■ PROBLEM DESCRIPTION
Output the listing verbatim, leaving out every picture.

■ ENTRIES PROVIDED
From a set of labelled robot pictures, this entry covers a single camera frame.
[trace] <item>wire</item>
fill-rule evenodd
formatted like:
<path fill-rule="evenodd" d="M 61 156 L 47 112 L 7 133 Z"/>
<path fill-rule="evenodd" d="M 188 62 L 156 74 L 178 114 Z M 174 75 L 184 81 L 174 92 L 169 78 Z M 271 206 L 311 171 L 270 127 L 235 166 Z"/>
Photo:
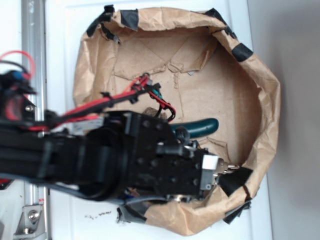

■ RESPONSE TO THIS EXERCISE
From a set of labelled robot pictures, this entry covers a single camera frame.
[trace] <item>wire</item>
fill-rule evenodd
formatted like:
<path fill-rule="evenodd" d="M 61 156 L 47 112 L 7 133 Z"/>
<path fill-rule="evenodd" d="M 188 62 L 156 74 L 178 114 Z M 174 75 L 184 81 L 174 92 L 169 78 Z M 271 206 L 311 171 L 270 127 L 235 166 Z"/>
Photo:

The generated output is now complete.